▶ _Problem_: The requested output is every line from the one with "Should you be willing to trace the outline of the right" through the last line below, printed exactly.

^^^^^^^^

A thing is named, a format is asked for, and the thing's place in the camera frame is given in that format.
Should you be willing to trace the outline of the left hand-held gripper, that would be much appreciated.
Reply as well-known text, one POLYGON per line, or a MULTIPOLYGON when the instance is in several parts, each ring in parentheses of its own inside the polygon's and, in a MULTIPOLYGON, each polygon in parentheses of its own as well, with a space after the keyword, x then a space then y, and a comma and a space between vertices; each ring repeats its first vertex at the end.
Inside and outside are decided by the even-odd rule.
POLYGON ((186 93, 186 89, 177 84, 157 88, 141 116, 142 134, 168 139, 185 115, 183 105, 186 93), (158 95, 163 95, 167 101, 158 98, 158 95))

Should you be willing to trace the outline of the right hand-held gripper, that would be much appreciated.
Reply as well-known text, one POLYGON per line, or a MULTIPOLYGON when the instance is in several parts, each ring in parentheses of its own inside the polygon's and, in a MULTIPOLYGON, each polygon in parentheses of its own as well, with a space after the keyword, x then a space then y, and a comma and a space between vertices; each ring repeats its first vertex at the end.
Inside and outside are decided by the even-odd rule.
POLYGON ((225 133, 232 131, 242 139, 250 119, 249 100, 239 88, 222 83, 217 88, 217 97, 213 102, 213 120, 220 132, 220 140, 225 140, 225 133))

^^^^^^^^

▶ _Answer to the exercise_:
Should you be willing to trace the outline of the right hand-held gripper, that would be much appreciated.
Reply as well-known text, one POLYGON per line, or a MULTIPOLYGON when the instance is in several parts, each ring in parentheses of its own inside the polygon's and, in a MULTIPOLYGON, each polygon in parentheses of its own as well, with a space after the keyword, x then a space then y, and a comma and a space between vertices; each ring repeats its first vertex at the end.
Inside and outside are decided by the even-odd rule.
POLYGON ((225 133, 232 131, 242 139, 250 119, 249 100, 239 88, 222 83, 217 88, 217 97, 213 102, 213 120, 220 132, 220 140, 225 140, 225 133))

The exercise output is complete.